Saturday, January 30, 2016

A Birthday in Bagan

French Marion suggested that we stop in Bagan for my 30th birthday and I was more than thrilled. Bagan is an area famous for its stunning temple-blanketed plains. It has been a dream of mine to visit the area for about a decade after I came across a picture of the temples while fantasizing about exotic future adventures.

We took a boat ride southwest to Bagan from Mandalay early in the morning. I thought it was going to be a four-hour ride, and was startled when ten hours later we finally pulled up to the port. We got off of the boat with a simple two-logged plank to a shore full of eager taxi drivers.

After much haggling, we got ourselves into a cab and drove to our hotel in New Bagan (as an FYI, New Bagan is the new settlement for the people who formerly lived in Old Bagan, where the main temples are, and were booted out by the government for preservation purposes). On our way to the hotel, we were already impressed with the spiky horizon riddled with stupas….and we weren’t even going through the Old Bagan area.

Bagan definitely lived up to what I had hoped for; for a few days, Marion and I were awe-inspired as we wandered, gazing at hundreds (thousands?) of beautifully old temples.
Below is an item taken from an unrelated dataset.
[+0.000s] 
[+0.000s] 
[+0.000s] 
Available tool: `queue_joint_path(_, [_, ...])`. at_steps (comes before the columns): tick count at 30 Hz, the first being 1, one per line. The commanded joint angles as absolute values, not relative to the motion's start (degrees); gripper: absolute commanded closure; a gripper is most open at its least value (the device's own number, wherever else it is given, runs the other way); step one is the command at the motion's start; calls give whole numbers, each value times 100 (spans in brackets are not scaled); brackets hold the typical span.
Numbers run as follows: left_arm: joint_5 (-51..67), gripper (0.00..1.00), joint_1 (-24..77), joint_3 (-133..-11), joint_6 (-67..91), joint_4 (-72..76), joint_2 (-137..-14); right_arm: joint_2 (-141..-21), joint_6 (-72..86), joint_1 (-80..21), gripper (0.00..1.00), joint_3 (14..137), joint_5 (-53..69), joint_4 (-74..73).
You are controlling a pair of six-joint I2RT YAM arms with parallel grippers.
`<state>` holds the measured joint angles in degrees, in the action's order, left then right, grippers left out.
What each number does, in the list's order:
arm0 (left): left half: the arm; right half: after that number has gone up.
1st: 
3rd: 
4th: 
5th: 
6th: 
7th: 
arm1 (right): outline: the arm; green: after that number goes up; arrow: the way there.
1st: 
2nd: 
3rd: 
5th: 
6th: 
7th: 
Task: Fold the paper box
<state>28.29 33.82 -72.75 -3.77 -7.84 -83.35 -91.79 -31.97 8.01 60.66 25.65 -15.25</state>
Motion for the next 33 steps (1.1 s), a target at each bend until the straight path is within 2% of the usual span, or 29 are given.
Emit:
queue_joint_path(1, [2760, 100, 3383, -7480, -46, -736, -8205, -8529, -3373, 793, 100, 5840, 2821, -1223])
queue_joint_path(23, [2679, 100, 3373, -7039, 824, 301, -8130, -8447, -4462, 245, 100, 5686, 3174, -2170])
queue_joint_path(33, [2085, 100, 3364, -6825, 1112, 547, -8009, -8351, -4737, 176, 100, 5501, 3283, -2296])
The golden sandy ground complemented the majestic sights only more.

I was surprised that we seemed to be permitted to climb up and sit on top of most temples we visited. Throughout our visit, we would enter barefoot through the dusty archways of each temple and be greeted by a temple keeper who invited us up a small hidden staircase up to the top of the structure. I am not exactly sure how (or why) we are allowed to use the temples as our own personal jungle gyms when they have claimed efforts towards preservation. In any case, it gave us some impressive views.
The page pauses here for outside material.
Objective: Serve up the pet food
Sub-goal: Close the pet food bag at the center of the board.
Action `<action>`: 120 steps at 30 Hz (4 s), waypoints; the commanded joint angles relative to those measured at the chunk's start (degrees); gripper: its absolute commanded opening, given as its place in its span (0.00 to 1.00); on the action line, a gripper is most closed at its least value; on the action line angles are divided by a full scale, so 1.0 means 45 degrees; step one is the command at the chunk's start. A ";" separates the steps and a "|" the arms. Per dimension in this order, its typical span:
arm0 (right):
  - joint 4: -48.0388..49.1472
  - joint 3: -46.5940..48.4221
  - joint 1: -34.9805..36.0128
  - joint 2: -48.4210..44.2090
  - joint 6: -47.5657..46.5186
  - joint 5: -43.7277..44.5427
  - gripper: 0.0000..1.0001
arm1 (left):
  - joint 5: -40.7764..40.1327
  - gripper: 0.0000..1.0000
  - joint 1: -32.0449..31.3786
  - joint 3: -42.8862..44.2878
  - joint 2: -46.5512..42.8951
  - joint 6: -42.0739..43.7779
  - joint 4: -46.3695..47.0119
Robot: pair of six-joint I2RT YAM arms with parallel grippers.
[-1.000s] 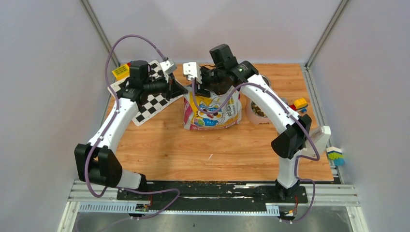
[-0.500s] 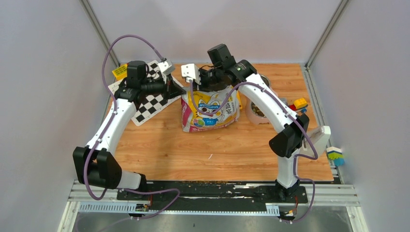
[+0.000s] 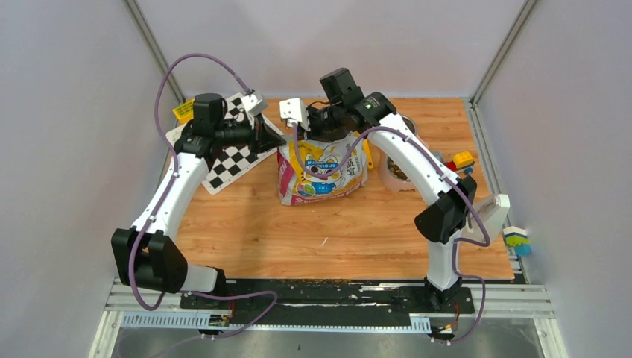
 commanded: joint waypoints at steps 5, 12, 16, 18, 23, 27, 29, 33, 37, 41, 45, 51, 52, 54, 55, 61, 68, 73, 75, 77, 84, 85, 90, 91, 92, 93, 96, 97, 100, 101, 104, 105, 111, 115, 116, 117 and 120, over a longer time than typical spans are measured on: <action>0.0702 0.0453 -0.0255 -0.0077 0.0362 0.0193 0.00 | 0.2407 0.52 0.0290 0.1261 -0.1300 -0.0646 0.1847; 0.0952 0.0427 -0.0274 -0.0026 0.0848 -0.0166 0.00 | 0.2308 0.66 0.0096 0.1270 -0.0818 -0.0498 0.1848; 0.1045 0.0437 -0.0294 -0.0059 0.1117 -0.0501 0.00 | 0.1487 0.72 -0.0243 0.1210 -0.0772 0.0674 0.1009; 0.1066 0.0413 -0.0322 -0.0113 0.1210 -0.0692 0.00 | 0.1158 0.74 -0.0272 0.1101 -0.0791 0.0934 0.0970; 0.1101 0.0287 -0.0333 -0.0270 0.1493 -0.1183 0.00 | 0.0661 0.74 -0.0286 0.1052 -0.0678 0.1383 0.0834; 0.1222 0.0018 -0.0353 -0.0377 0.1645 -0.1395 0.00 | 0.0406 0.73 -0.0318 0.1031 -0.0513 0.1795 0.0631; 0.1274 -0.0029 -0.0353 -0.0388 0.1680 -0.1408 0.00 | 0.0179 0.73 -0.0430 0.1059 -0.0412 0.2058 0.0441; 0.1347 -0.0081 -0.0353 -0.0369 0.1725 -0.1410 0.00 | -0.0351 0.76 -0.0752 0.1146 -0.0207 0.2691 -0.0175; 0.1379 -0.0160 -0.0360 -0.0371 0.1766 -0.1473 0.00 | -0.0771 0.76 -0.0994 0.1339 0.0117 0.3034 -0.0447; 0.1421 -0.0328 -0.0348 -0.0426 0.1767 -0.1519 0.00 | -0.0975 0.70 -0.1098 0.1604 0.0485 0.3132 -0.0601; 0.1455 -0.0477 -0.0362 -0.0514 0.1747 -0.1538 0.00 | -0.1132 0.59 -0.1170 0.1842 0.0787 0.3271 -0.0851; 0.1495 -0.0564 -0.0353 -0.0588 0.1691 -0.1579 0.00 | -0.1139 0.37 -0.1299 0.1985 0.0972 0.3395 -0.1043; 0.1495 -0.0572 -0.0353 -0.0584 0.1689 -0.1590 0.00 | -0.1123 0.34 -0.1305 0.1998 0.0995 0.3376 -0.1045; 0.1495 -0.0579 -0.0362 -0.0588 0.1689 -0.1580 0.00 | -0.1040 0.21 -0.1320 0.2044 0.1019 0.3288 -0.1038; 0.1505 -0.0569 -0.0354 -0.0584 0.1689 -0.1585 0.00 | -0.0953 0.13 -0.1328 0.2078 0.1021 0.3208 -0.1006; 0.1495 -0.0461 -0.0353 -0.0594 0.1787 -0.1576 0.00 | -0.0681 0.00 -0.1331 0.2015 0.0830 0.2589 -0.0668; 0.1170 -0.0495 -0.0492 -0.0835 0.1323 -0.1481 0.70 | -0.0539 0.00 -0.1331 0.1983 -0.0013 0.3544 -0.1534; 0.1040 0.0065 -0.1227 -0.0847 0.1016 -0.1619 0.77 | -0.0358 0.00 -0.1331 0.2094 -0.0616 0.4505 -0.2608; 0.0692 0.0352 -0.1679 -0.0921 0.0822 -0.1938 0.78 | -0.0432 0.00 -0.1331 0.2017 -0.0791 0.4618 -0.2714; -0.0175 0.0610 -0.2077 -0.1031 0.0290 -0.2403 0.79 | -0.0483 0.00 -0.1331 0.1912 -0.0845 0.4611 -0.2667; -0.1602 -0.1169 -0.2324 -0.2433 -0.1233 -0.2568 0.81 | -0.0558 0.00 -0.1331 0.1738 -0.0845 0.4529 -0.2472; -0.1373 -0.1422 -0.2330 -0.2528 -0.1223 -0.2268 0.81 | -0.0540 0.00 -0.1331 0.1758 -0.0860 0.4538 -0.2502; 0.0006 -0.1887 -0.2699 -0.2745 -0.0780 -0.1214 0.81 | -0.0422 0.00 -0.1331 0.1994 -0.0935 0.4664 -0.2790; 0.0054 -0.1941 -0.2831 -0.2841 -0.0922 -0.1281 0.81 | -0.0413 0.00 -0.1331 0.2056 -0.0952 0.4758 -0.2943; 0.0050 -0.2065 -0.2992 -0.2997 -0.1182 -0.1365 0.82 | -0.0396 0.00 -0.1331 0.2102 -0.0985 0.4790 -0.3011; 0.0040 -0.2239 -0.3165 -0.3235 -0.1539 -0.1478 0.82 | -0.0387 0.00 -0.1331 0.2161 -0.1006 0.4877 -0.3135; -0.0119 -0.2715 -0.3677 -0.3548 -0.2385 -0.1562 0.84 | -0.0403 0.00 -0.1328 0.2209 -0.1092 0.5027 -0.3369; -0.0335 -0.2665 -0.3849 -0.3527 -0.2590 -0.1566 0.84 | -0.0408 0.00 -0.1330 0.2208 -0.1099 0.5073 -0.3390; -0.1238 -0.1687 -0.4375 -0.3244 -0.2727 -0.2091 0.83 | -0.0409 0.00 -0.1330 0.2212 -0.1093 0.5129 -0.3423; -0.1427 -0.1355 -0.4559 -0.3167 -0.2564 -0.2482 0.83 | -0.0405 0.00 -0.1331 0.2209 -0.1090 0.5128 -0.3417; -0.2270 -0.0701 -0.5061 -0.3152 -0.2753 -0.3717 0.84 | -0.0404 0.00 -0.1331 0.2193 -0.1035 0.5074 -0.3356; -0.2550 -0.0699 -0.5111 -0.3173 -0.3103 -0.3837 0.84 | -0.0399 0.00 -0.1331 0.2200 -0.1031 0.5060 -0.3344; -0.3903 -0.0971 -0.5104 -0.2870 -0.4329 -0.3535 0.84 | -0.0337 0.00 -0.1330 0.2233 -0.1047 0.4996 -0.3352; -0.3740 -0.1096 -0.5061 -0.2475 -0.4444 -0.3102 0.83 | -0.0237 0.00 -0.1330 0.2209 -0.1001 0.4962 -0.3328; -0.3671 -0.1073 -0.5012 -0.2326 -0.4417 -0.3033 0.82 | -0.0213 0.00 -0.1340 0.2222 -0.0985 0.4925 -0.3288; -0.3594 -0.1051 -0.4946 -0.2215 -0.4407 -0.2927 0.82 | -0.0180 0.00 -0.1336 0.2234 -0.0964 0.4893 -0.3271; -0.3134 -0.1066 -0.4621 -0.1916 -0.4275 -0.2351 0.82 | -0.0092 0.00 -0.1331 0.2261 -0.0915 0.4815 -0.3229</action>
People and guidebooks warned about hoards of tourists showing up in Bagan, but usually, it felt like we were the only people in the area, save a handful of other francophones roaming a ruin here or there. Only one night did we end up with all of the other tourists, and that was during a full moon sunset on top of a temple with the most photogenic skyline imaginable. We had arrived at the temple and saw the top edge of the temple completely lined with tripods. It was the only time there I genuinely felt claustrophobic and anxious about being on a roof with too many people.

In New Bagan, there was not much more to report other than we slept and had a few meals there. It was a dusty town geared towards tourists in some places and recent resettlement in others. We ate passable French food. It was hard to get around the area at night because street lights have not really been introduced yet, so our dinner adventures included stumbling in the dusty darkness with a flashlight towards better-lit restaurants.

My birthday included walking through (and climbing) an uncountable amount of temples as we explored the Old Bagan area. In the evening, we socialized with a young Burmese man who was extremely dedicated to selling us paintings. We had a deal – he had to show us his favorite sunset spot in the area in exchange for a few art sales to us. The area has more art peddlers than tourists by a lot (everyone you meet wants to sell you something in this country), but we agreed and were pleasantly surprised to find the guy’s sunset spot was a genuinely great experience. He also answered some of my questions about the country five years ago, before the borders were opened; he asked us some very amusing questions about the romantic lives of westerners.

We ended my birthday with a traditional marionette puppet show at our hotel, and I drank far too many Shirley Temples and felt a sugar high for hours. The puppet show was fun – the puppeteers manipulated a slew of strings and made the puppets seem alive and dancing, even if we don’t actually know what the storyline was about. After the show, they allowed us to try out the puppets for ourselves, where we discovered that we would never get far in the world of puppetry.

The next day we rented a moped so we could speed around the temples faster and get to a nearby temple for sunrise early without hassle (there are not a lot of cabs there). In the dark, we fumbled through the old staircases of a quiet temple off the road and found ourselves sharing the sunrise with a handful of other people on the top of the tower. The sunrise was nice, as the morning mist laced through the temples below. What really made the experience memorable, though, was when 21 hot air balloons slowly rose into the air in the distance and made their way through the temple plains towards us. They bobbed up and down until they glided over our heads and our temple’s top, making their way to a plain further south. I cannot full express how lovely the experience was.

The rest of the day included endless more temples; a lot of the temples we saw were interesting outside, but inside had magnificent and intricate thousand-year-old paintings scattered on the walls and ceilings. I think I will not need to see a temple for a long time after this trip because we saw so many awesome ancient temples. We also discovered that mopeds in the sandy terrain are horrible; we continuously (and infuriatingly) got stuck or lost control in a pit of sand, and would have to slowly make our way to a more stable road.


I took our last day in Bagan to rest, feeling a bit templed-out and needing to work some on my research. Then, we hopped into a little plane and made our way to the big tourist area called Inle Lake.

1 comment:

hab said...

That's one fabulous picture, Kim. What an experience you are having!